Christ Stopped at Eboli. Carlo Levi.

Although Matera is more ancient than Jerusalem, it has never featured extensively in tales of antiquity. More often than not, Matera has stood-in for the Canaanite city as a film-production site—as a bargain substitute rather than a location in its own right. The capital of Basilicata remains unsung by History; instead, Time became the town’s custodian, gnawing away unforgivingly at its limestone edifices.
Yet on my first visit there —at the invitation of Energheia—, I was one of many spectators to its remarkable transformation from national shame as a result of chronic poverty to hidden jewel of southern Italy. Streets that wind around tuber-like outcrops are overflowing with visitors enticed by the newly branded cultural capital of Europe. They crowd into cavernous restaurants, celebrate weddings in churches teetering over the ridge, and gawk at the largely effaced frescoes painted on the limestone rock. Who but the most grim worshippers of high-tech wouldn’t succumb to the mystique of Matera’s sassi— the ageless, pockmarked cave-dwellings?
Accustomed to a succession of foreign rulers and invaders, the Materanos endure the hordes of tourists who, despite their enthrallment, traipse apprehensively over the uneven slabs of stone. Residents know that these visitors will rarely break out from the predetermined loop that confines them to the ancient slope. It’s as if the ravine, la Gravina, forms a barrier to another world, one that convenes the burning breath of the desert and the lingering smell of the sea. A world where the vestiges of penury and seclusion, for better or worse, still bind the people to their land.

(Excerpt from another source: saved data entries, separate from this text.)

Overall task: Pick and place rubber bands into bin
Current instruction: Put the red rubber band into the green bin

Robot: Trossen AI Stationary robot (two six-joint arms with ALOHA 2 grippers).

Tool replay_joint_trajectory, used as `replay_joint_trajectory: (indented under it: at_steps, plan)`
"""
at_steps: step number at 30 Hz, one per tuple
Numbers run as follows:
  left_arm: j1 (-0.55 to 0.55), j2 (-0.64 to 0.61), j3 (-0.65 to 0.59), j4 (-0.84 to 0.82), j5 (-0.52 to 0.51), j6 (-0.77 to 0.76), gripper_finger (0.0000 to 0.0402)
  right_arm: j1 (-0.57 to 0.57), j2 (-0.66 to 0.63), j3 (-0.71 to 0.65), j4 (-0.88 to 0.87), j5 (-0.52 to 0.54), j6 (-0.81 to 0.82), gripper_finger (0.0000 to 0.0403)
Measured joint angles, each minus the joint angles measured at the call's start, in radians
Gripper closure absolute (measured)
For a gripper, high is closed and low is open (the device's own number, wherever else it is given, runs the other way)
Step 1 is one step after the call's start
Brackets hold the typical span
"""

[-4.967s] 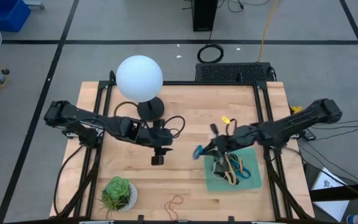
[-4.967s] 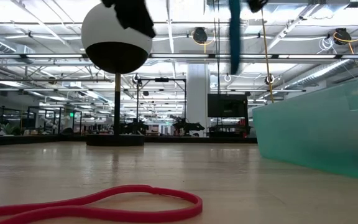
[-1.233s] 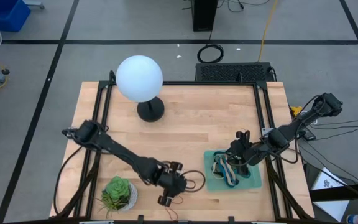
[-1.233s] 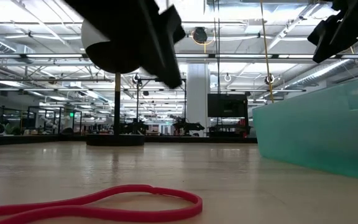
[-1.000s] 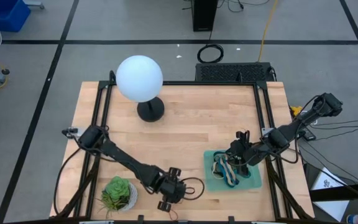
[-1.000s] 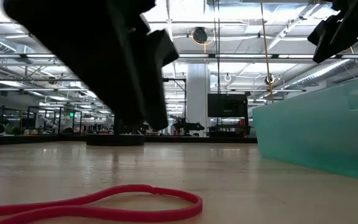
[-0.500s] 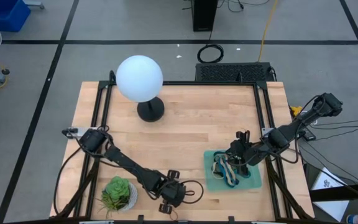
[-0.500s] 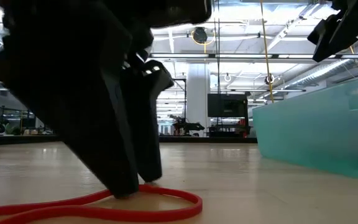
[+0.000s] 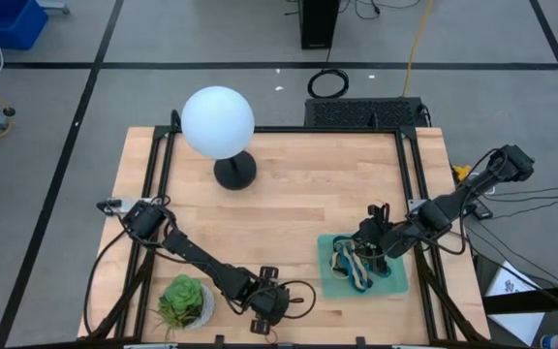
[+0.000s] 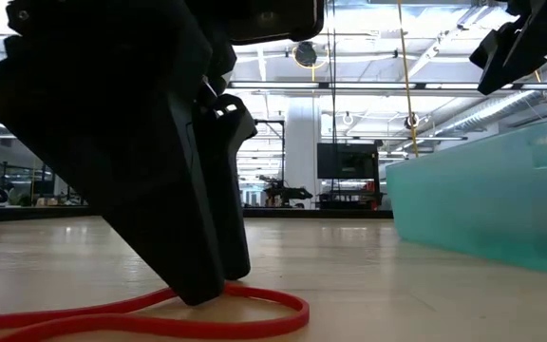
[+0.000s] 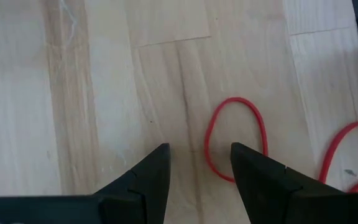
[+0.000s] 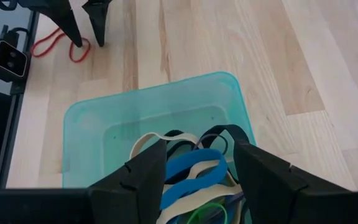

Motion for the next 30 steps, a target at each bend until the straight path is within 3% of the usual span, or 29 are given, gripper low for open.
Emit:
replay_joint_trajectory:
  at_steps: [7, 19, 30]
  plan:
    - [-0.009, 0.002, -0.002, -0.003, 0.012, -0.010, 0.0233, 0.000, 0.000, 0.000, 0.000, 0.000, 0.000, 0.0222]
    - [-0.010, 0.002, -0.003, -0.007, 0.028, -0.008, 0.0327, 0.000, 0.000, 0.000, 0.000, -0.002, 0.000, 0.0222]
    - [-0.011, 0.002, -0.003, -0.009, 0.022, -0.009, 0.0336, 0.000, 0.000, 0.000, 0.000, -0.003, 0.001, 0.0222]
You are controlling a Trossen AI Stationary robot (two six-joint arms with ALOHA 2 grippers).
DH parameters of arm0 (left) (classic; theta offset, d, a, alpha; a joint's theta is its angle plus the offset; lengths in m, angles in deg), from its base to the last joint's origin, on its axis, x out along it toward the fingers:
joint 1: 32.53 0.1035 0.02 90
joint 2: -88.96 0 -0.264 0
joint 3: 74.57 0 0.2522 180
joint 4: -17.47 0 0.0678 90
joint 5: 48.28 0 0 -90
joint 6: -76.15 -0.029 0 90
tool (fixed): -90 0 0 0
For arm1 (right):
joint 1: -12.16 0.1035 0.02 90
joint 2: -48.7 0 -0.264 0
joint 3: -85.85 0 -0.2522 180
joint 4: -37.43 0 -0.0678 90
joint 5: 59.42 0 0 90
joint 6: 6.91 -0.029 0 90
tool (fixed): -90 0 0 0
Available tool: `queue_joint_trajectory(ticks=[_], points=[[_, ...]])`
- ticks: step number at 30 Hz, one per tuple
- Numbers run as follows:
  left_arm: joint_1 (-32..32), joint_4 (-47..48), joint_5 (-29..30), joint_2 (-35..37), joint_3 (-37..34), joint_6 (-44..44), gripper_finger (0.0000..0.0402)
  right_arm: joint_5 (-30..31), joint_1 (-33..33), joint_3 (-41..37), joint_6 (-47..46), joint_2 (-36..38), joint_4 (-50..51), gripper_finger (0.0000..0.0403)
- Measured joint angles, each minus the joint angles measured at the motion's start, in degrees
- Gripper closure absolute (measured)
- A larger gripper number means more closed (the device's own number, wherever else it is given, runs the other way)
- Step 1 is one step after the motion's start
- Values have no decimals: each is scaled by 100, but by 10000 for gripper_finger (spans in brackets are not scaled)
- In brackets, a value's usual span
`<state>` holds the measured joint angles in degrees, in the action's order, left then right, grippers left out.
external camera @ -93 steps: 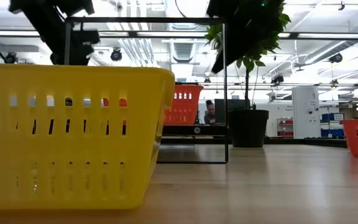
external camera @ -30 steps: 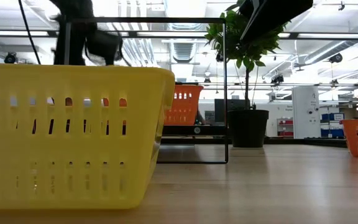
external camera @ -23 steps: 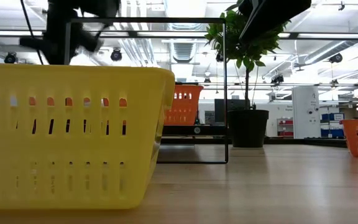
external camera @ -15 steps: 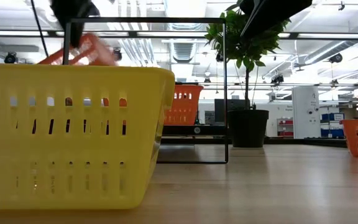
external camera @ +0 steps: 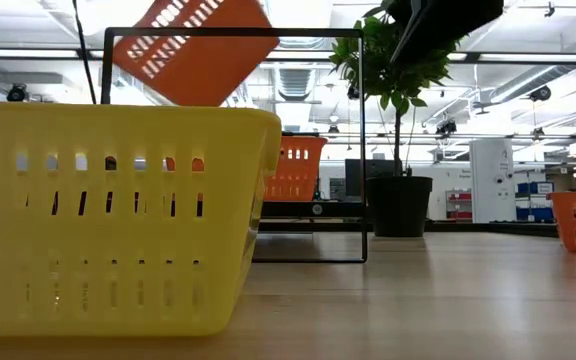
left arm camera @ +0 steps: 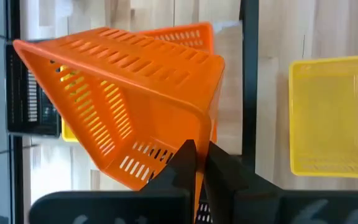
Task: Stack baskets on shelf by color
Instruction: Stack the top orange bin on top of the other orange bin on the shelf
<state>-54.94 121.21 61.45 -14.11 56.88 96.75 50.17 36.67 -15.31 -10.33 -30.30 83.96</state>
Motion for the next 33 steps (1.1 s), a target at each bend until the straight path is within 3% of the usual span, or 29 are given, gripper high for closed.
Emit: queue_joint_trajectory(ticks=[25,33], points=[[309,-443,87,-547,2,116,401,4,0,-227,-59,63,-44,394],[368,-449,87,-647,2,98,373,3,0,-229,-66,63,-44,394]])
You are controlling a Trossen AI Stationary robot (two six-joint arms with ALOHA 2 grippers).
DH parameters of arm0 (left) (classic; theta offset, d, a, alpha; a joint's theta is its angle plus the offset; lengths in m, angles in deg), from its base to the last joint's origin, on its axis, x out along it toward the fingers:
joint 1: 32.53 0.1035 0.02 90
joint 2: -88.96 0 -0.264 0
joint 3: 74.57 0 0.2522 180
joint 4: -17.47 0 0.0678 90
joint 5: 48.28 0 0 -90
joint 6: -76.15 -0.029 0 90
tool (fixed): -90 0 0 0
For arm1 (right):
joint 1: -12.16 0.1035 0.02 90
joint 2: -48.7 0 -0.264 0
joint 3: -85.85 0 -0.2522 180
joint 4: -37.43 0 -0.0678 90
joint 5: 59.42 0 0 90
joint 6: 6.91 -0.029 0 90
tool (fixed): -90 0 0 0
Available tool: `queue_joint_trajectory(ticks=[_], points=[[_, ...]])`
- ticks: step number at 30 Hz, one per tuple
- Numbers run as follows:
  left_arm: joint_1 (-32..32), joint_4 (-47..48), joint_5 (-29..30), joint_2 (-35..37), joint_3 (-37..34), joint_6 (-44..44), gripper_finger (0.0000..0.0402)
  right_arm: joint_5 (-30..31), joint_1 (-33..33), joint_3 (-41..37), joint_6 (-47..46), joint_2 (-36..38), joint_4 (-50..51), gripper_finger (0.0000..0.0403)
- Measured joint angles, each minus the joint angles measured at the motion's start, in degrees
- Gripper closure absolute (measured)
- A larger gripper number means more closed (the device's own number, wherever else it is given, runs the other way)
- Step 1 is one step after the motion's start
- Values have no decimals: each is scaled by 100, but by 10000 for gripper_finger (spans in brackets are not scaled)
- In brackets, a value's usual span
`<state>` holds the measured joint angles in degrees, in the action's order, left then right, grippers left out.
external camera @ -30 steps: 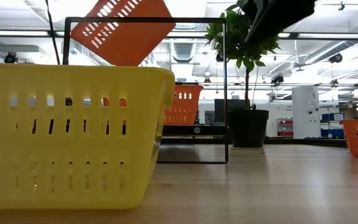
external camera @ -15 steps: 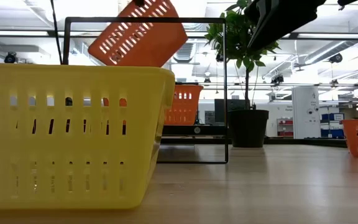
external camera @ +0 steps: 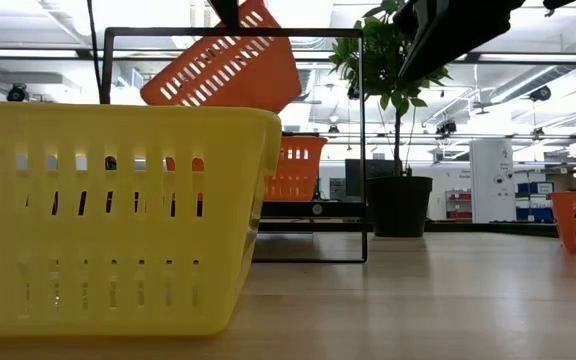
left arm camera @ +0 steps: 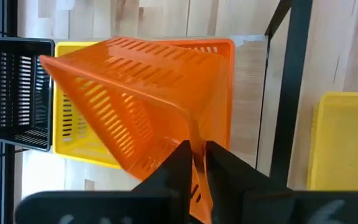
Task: Stack baskets on shelf by color
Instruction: Stack the top orange bin on top of the other orange bin on the shelf
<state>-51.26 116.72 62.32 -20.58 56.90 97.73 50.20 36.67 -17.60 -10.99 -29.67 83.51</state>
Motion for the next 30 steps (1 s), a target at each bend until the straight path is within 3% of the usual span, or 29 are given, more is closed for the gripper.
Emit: queue_joint_trajectory(ticks=[24,30], points=[[-51,-107,-8,253,-7,-448,365,-1,0,-61,-269,0,-2,394],[-509,-373,725,598,-21,-952,365,151,20,-63,-551,0,-143,394]])
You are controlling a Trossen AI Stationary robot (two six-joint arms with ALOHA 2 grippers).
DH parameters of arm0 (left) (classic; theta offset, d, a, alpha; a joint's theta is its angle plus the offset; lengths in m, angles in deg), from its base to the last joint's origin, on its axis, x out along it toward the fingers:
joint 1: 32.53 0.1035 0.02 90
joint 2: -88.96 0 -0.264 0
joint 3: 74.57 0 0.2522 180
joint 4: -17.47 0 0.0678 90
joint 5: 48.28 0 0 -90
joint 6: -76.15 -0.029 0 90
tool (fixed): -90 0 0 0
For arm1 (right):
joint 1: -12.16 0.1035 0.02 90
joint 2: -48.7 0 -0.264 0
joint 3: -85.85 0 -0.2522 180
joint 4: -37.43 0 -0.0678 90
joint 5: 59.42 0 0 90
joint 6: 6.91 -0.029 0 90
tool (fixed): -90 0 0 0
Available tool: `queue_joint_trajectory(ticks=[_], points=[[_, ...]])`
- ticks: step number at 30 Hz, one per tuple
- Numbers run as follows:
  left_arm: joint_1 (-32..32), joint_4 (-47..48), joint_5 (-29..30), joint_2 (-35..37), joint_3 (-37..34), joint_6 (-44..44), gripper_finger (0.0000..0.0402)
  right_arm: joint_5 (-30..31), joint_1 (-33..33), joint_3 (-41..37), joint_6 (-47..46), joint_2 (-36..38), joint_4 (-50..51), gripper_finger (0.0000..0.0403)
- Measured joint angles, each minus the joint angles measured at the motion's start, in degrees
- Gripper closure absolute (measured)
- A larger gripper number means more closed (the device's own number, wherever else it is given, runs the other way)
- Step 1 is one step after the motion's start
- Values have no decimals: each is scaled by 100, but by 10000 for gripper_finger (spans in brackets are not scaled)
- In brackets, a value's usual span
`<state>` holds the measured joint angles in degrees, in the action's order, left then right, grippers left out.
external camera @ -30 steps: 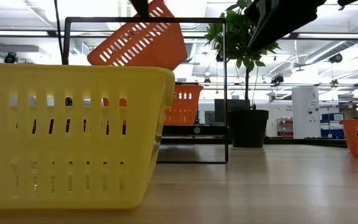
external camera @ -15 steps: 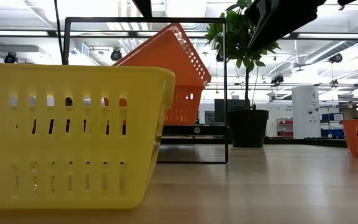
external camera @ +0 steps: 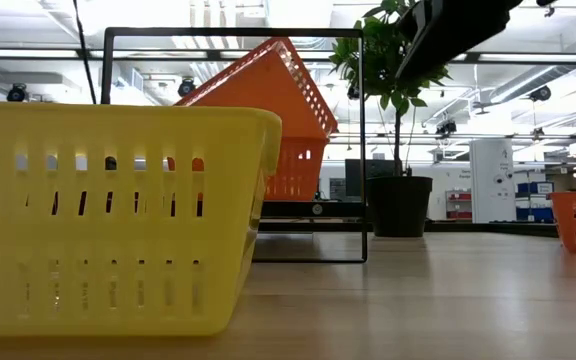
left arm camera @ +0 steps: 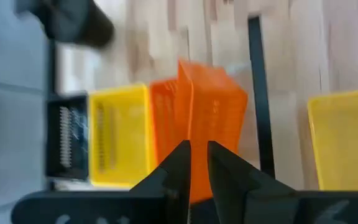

As a foreigner, the city was an enigma to me. I felt as if I had landed within a labyrinth of troglodyte dwellings which warped my sense of direction and —thrillingly— time. My solitary wanderings, however, inevitably led to another type of maze: that of defining the spell-binding atmosphere which envelops the city. I could sense its ubiquitous force, but lacked the words to describe it. Hence, in between literary conferences organised by Energheia, I searched for clues that would explain the city’s aura, both ravaged and resolute.
Once, during the feast of San Eustachio, I heard trumpets echoing through the overlaid tiers of houses and raced up and down flights of stairs without ever finding the source of the boisterous music. On another occasion an old town’s woman, watching the sun set behind a skyline of church steeples, asked me for the time and then remained contemplatively still, as if that morsel of information had prevented her from dissolving into eternity. These moments felt raw and mystifying. Like the seashell shards which poked out from within the limestone bricks, Matera’s bruised past had appeared to me in fragments.
In this new age —one in which culture as a capital investment, both private and state-funded, has become the defining ethos for the town— the spiritual connection between the residents and their abodes carved into the ridge has somehow endured. The neighbourly closeness, perhaps, is no longer there, and the Sassi are now predominantly boutique hotels. But as I witnessed it, the inhabitant’s traditions are resilient, somehow buoyed by the residual faith in their disremembered gods or by the sculpted memory of their ancestral homes. A sense of awe is ever-present, for now.